We want to make it clear to people that we want to teach you how to speak the language of code. You don’t want to have to become a software engineer. But it skyrocketed my confidence to collaborate with engineers at work, if you just understand the terminology. For instance, Chirag is an amazing engineer — he’s the best engineer I’ve ever worked with — and when he gets to the really tough technical challenges I can’t solve those. But I can understand what he’s solving, and I understand why it would take such a long time to solve them, and when he does solve them I can share in that achievement and that success and be like, “Wow. I can’t believe we solved that.” It’s just like, respect.

In Lrn, you describe functions as the “verbs of programming” — is that a conscious decision to parallel teaching language?

We are thinking about that constantly as we’re writing.
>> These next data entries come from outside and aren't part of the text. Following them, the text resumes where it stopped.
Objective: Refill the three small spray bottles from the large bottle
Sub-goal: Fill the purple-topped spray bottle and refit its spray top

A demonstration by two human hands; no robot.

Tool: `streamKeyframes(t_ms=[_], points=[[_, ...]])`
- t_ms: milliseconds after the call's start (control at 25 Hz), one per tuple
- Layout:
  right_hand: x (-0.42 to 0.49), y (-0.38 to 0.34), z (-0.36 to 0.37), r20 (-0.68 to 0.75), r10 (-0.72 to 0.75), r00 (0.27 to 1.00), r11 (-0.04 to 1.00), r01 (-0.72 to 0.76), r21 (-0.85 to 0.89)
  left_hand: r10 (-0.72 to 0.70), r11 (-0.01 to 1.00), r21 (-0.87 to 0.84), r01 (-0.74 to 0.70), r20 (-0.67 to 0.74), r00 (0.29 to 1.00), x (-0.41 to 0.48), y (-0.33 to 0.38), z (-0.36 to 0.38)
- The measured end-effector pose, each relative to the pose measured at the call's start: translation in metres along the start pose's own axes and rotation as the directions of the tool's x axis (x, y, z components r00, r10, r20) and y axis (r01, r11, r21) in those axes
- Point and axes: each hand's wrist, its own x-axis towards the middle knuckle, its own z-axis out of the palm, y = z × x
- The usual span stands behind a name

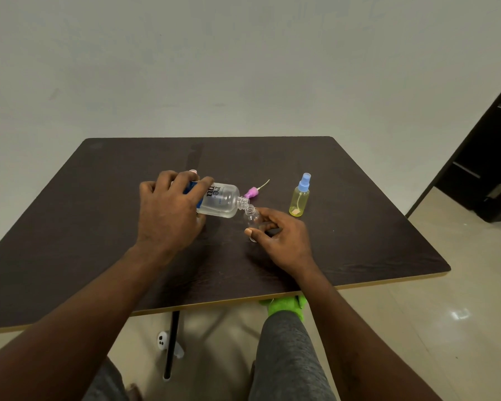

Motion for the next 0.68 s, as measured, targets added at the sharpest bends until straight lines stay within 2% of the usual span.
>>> streamKeyframes(t_ms=[680], points=[[0.0007,0.0012,0.0009,-0.005,0.025,1.0,1.0,-0.025,-0.002,0.0,1.0,0.001,0.0,0.005,1.0,0.0034,-0.0001,0.0022]])
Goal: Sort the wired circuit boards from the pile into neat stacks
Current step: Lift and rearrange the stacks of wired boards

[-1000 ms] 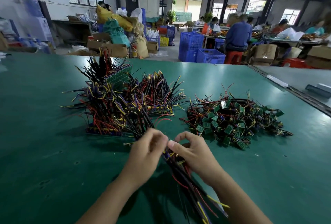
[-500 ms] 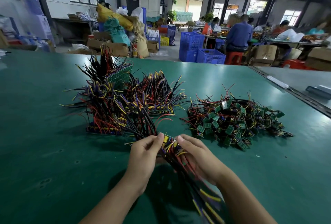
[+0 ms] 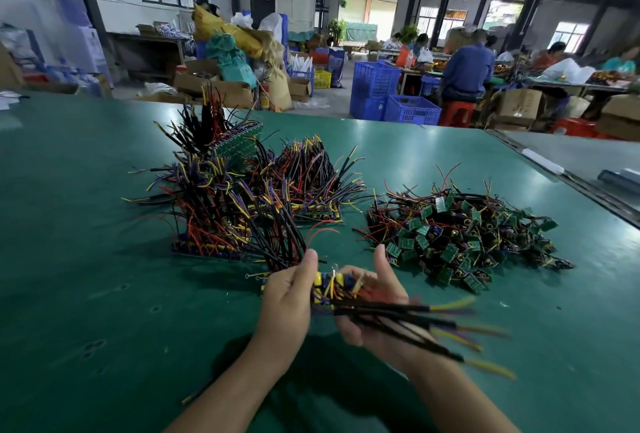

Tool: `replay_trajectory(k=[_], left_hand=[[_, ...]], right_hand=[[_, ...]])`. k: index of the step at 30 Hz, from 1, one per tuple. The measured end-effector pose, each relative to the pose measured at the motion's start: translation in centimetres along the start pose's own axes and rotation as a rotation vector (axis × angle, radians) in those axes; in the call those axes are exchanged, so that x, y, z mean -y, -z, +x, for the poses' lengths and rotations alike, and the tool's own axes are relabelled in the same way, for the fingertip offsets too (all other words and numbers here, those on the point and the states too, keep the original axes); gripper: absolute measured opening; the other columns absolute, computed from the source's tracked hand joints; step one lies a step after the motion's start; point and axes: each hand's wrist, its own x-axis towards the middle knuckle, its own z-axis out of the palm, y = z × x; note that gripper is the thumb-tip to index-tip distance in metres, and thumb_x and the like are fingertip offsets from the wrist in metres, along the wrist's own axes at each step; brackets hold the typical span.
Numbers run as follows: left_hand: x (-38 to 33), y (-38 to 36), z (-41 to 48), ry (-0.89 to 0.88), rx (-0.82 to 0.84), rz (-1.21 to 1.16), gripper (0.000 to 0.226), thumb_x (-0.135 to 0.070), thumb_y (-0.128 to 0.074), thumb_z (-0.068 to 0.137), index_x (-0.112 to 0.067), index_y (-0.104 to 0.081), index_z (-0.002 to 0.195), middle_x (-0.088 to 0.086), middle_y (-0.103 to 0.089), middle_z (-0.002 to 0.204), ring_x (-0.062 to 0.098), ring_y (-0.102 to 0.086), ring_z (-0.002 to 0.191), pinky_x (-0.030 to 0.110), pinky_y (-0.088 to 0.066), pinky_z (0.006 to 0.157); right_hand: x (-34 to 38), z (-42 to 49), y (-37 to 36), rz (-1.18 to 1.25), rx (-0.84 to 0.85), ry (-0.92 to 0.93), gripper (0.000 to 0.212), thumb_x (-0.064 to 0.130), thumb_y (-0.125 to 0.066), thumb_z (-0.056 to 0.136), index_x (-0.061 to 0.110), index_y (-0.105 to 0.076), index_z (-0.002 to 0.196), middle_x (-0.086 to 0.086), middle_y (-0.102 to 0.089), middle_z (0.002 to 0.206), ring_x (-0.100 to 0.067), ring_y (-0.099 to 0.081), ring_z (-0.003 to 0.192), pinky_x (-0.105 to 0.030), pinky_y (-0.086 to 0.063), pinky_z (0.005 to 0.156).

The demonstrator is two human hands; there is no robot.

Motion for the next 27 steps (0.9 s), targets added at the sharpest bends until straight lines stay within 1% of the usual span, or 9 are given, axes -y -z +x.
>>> replay_trajectory(k=[4,7,9,12,14,17,19,23,27], left_hand=[[0.7,-0.2,0.2,0.085,-0.166,-0.129,0.067,-0.052,-0.042,0.09,0.005,-0.054,0.056,0.017,-0.049,0.048,0.02,-0.047,0.042,0.031,-0.04,0.047],[1.4,0.1,0.2,0.022,-0.251,0.011,0.076,-0.057,-0.039,0.091,0.012,-0.048,0.061,0.017,-0.047,0.055,0.024,-0.043,0.05,0.041,-0.037,0.05],[1.4,0.0,0.0,-0.022,-0.274,0.062,0.076,-0.059,-0.038,0.093,0.008,-0.042,0.056,0.016,-0.043,0.051,0.023,-0.041,0.047,0.039,-0.036,0.048],[1.1,-0.5,-0.1,-0.034,-0.277,0.083,0.077,-0.061,-0.038,0.092,0.008,-0.04,0.057,0.017,-0.04,0.051,0.025,-0.035,0.048,0.04,-0.034,0.048],[1.1,-0.6,-0.1,-0.063,-0.294,0.091,0.059,-0.055,-0.037,0.09,-0.014,-0.04,0.047,-0.002,-0.038,0.045,0.014,-0.035,0.046,0.032,-0.03,0.047],[1.6,-0.6,-0.2,-0.089,-0.262,0.112,0.055,-0.047,-0.036,0.093,-0.022,-0.047,0.046,-0.012,-0.04,0.045,0.004,-0.033,0.047,0.021,-0.029,0.047],[1.9,-0.7,-0.2,-0.048,-0.204,0.086,0.058,-0.048,-0.035,0.096,-0.011,-0.061,0.06,0.0,-0.053,0.06,0.011,-0.046,0.06,0.026,-0.037,0.06],[1.4,-1.1,-0.5,-0.048,-0.154,0.037,0.061,-0.037,-0.034,0.101,-0.006,-0.053,0.052,-0.011,-0.051,0.052,0.003,-0.044,0.05,0.022,-0.038,0.054],[1.7,-1.3,-0.3,-0.071,-0.183,0.099,0.069,-0.048,-0.034,0.096,0.008,-0.047,0.059,0.007,-0.043,0.058,0.014,-0.038,0.056,0.033,-0.033,0.057]], right_hand=[[-1.2,0.1,-0.7,0.097,0.073,0.101,0.027,0.031,-0.051,0.081,0.007,-0.063,0.086,-0.014,-0.066,0.073,-0.021,-0.058,0.058,-0.028,-0.049,0.055],[-2.1,0.5,-1.1,-0.027,0.059,0.164,0.028,0.021,-0.065,0.071,0.002,-0.061,0.091,-0.012,-0.063,0.075,-0.021,-0.056,0.059,-0.028,-0.047,0.056],[-2.7,0.7,-1.2,-0.09,-0.021,0.202,0.023,0.028,-0.069,0.071,0.008,-0.066,0.083,-0.008,-0.059,0.068,-0.018,-0.053,0.056,-0.027,-0.045,0.052],[-3.1,1.1,-1.5,-0.017,-0.119,0.229,0.026,0.03,-0.061,0.08,0.017,-0.065,0.102,-0.006,-0.059,0.065,-0.016,-0.054,0.053,-0.025,-0.043,0.047],[-3.0,1.4,-1.7,-0.063,-0.205,0.234,0.031,0.037,-0.059,0.078,0.031,-0.068,0.107,-0.006,-0.064,0.068,-0.017,-0.058,0.054,-0.025,-0.044,0.047],[-3.0,1.4,-1.7,-0.235,-0.324,0.292,0.035,0.051,-0.06,0.071,0.034,-0.073,0.098,-0.008,-0.071,0.091,-0.02,-0.066,0.076,-0.035,-0.052,0.067],[-3.0,1.2,-1.9,-0.262,-0.344,0.323,0.031,0.054,-0.061,0.07,0.035,-0.074,0.091,-0.005,-0.072,0.088,-0.019,-0.066,0.079,-0.038,-0.052,0.073],[-2.8,1.0,-2.5,-0.265,-0.415,0.35,0.025,0.047,-0.054,0.082,0.031,-0.073,0.078,-0.001,-0.069,0.071,-0.016,-0.062,0.064,-0.029,-0.051,0.058],[-2.7,1.1,-2.5,-0.229,-0.436,0.344,0.027,0.029,-0.048,0.09,0.025,-0.07,0.074,-0.002,-0.059,0.056,-0.013,-0.049,0.043,-0.019,-0.036,0.041]])
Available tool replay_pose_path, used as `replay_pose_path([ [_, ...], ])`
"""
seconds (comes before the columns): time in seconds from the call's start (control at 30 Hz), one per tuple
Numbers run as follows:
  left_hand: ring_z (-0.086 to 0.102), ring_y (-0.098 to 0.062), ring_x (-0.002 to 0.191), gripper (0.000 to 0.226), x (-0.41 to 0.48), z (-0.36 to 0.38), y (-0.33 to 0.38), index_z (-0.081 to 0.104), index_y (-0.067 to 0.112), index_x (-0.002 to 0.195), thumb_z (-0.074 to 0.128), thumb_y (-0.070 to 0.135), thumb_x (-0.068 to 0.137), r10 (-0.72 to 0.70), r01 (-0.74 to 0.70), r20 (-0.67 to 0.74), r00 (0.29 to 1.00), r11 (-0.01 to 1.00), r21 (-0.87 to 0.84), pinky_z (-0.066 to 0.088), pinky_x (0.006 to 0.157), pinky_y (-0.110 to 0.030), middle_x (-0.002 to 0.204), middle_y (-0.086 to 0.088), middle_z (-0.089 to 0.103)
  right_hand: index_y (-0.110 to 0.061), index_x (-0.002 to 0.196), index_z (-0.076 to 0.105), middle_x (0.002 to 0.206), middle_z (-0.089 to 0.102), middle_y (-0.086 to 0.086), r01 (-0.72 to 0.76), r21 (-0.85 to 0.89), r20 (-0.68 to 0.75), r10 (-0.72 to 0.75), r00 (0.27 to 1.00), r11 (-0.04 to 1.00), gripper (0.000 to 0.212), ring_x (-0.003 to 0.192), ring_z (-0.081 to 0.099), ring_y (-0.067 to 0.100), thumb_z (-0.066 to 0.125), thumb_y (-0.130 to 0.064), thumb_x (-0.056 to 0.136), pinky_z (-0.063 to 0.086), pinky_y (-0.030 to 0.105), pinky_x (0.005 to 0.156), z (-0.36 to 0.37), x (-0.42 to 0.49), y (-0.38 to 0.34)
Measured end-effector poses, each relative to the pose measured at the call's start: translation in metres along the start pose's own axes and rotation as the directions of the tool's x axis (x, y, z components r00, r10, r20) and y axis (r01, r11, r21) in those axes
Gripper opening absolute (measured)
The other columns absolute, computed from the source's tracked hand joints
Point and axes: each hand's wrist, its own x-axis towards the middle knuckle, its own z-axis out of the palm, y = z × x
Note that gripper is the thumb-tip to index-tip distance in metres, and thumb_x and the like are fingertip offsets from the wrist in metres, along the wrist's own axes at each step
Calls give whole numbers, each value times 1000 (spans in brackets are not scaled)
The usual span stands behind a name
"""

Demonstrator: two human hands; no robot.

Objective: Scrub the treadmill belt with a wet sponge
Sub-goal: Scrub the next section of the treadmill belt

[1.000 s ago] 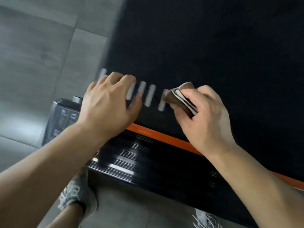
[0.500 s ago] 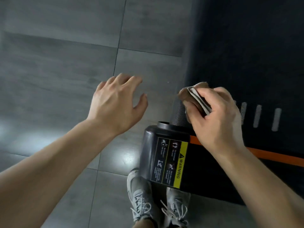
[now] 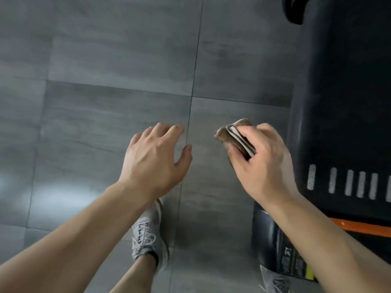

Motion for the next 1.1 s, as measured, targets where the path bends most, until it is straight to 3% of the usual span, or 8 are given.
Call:
replay_pose_path([
  [0.37, 65, -32, 104, 48, 114, -117, -95, 65, 19, 125, 47, 50, 92, 178, -177, -21, 984, 983, 40, 47, 92, -43, 115, -3, 69, -20, 107, 70, 94, 58, -2, -125, 35, -150, 128, 980, 992, 20, 89, 59, 21, 74, -32, 91, 52, 38, 72, 39, 113, -124],
  [0.5, 64, -32, 103, 50, 160, -143, -101, 64, 19, 122, 43, 52, 92, 211, -210, -33, 977, 977, 26, 46, 91, -42, 113, -3, 68, -16, 102, 71, 90, 59, 0, -123, 41, -202, 128, 971, 992, 22, 82, 59, 19, 72, -36, 91, 48, 31, 70, 34, 148, -134],
  [0.7, 62, -32, 108, 50, 256, -176, -93, 63, 19, 121, 41, 54, 91, 232, -232, 3, 973, 972, 24, 44, 94, -44, 115, -4, 67, -22, 99, 70, 92, 60, -3, -201, 50, -182, 207, 961, 978, 18, 87, 60, 19, 69, -39, 92, 52, 40, 73, 29, 233, -131],
  [0.93, 61, -31, 112, 55, 407, -210, -59, 62, 20, 129, 41, 53, 91, 245, -246, 45, 969, 969, 17, 42, 98, -43, 122, -4, 66, -21, 105, 69, 95, 61, -2, -262, 50, -195, 267, 944, 964, 28, 88, 60, 21, 61, -44, 91, 54, 45, 71, 8, 381, -107],
  [1.0, 61, -30, 110, 53, 444, -223, -49, 62, 19, 126, 40, 53, 92, 268, -268, 41, 963, 963, 14, 42, 97, -42, 120, -4, 66, -18, 108, 69, 97, 60, 0, -264, 36, -195, 266, 944, 964, 29, 87, 60, 22, 62, -41, 91, 54, 41, 68, -4, 421, -100],
  [1.1, 60, -29, 111, 52, 500, -240, -31, 62, 18, 126, 42, 52, 93, 281, -283, 65, 957, 959, 15, 41, 98, -42, 121, -4, 65, -16, 109, 69, 96, 56, -2, -261, 15, -213, 258, 942, 965, 25, 84, 58, 20, 66, -34, 92, 42, 25, 62, -20, 483, -95],
])
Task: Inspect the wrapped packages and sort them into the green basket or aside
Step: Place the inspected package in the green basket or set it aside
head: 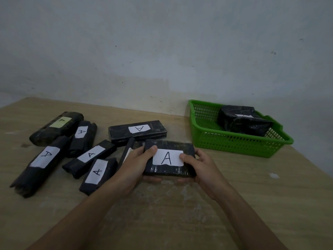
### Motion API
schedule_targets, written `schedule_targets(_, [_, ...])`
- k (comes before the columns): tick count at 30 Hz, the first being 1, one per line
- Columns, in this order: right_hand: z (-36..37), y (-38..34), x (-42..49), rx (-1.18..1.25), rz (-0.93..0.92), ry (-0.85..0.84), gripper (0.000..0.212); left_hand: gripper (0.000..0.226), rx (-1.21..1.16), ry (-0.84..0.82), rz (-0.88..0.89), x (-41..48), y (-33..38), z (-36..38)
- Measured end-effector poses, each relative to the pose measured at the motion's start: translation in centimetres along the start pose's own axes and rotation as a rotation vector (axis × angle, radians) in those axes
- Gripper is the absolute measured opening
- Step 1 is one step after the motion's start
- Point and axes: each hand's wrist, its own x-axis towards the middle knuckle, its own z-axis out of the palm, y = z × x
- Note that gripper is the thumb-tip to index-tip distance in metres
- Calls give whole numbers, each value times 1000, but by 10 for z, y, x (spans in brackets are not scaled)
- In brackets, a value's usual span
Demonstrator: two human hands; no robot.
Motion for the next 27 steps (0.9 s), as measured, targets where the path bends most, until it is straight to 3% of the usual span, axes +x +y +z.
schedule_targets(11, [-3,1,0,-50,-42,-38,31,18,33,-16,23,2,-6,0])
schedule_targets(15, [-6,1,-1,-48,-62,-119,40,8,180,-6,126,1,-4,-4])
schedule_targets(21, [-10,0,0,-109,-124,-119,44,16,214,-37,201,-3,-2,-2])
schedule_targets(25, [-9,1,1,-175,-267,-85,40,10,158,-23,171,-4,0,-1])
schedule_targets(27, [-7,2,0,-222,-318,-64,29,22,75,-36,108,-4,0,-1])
I still have it very fresh in my mind of how ridiculously foreign all of this was when I was first starting to learn [coding], so I wanted to make it approachable. It’s digestible; it’s understandable. You’re not learning rocket science; you’re just learning another language. You don’t have to be amazing at math to learn how to program. You don’t have to be an engineer to learn how to program. Anyone can learn the basics.

Lrn is available now on iOS (free to download and $2.99 to unlock all lessons), and an Android version will be coming soon.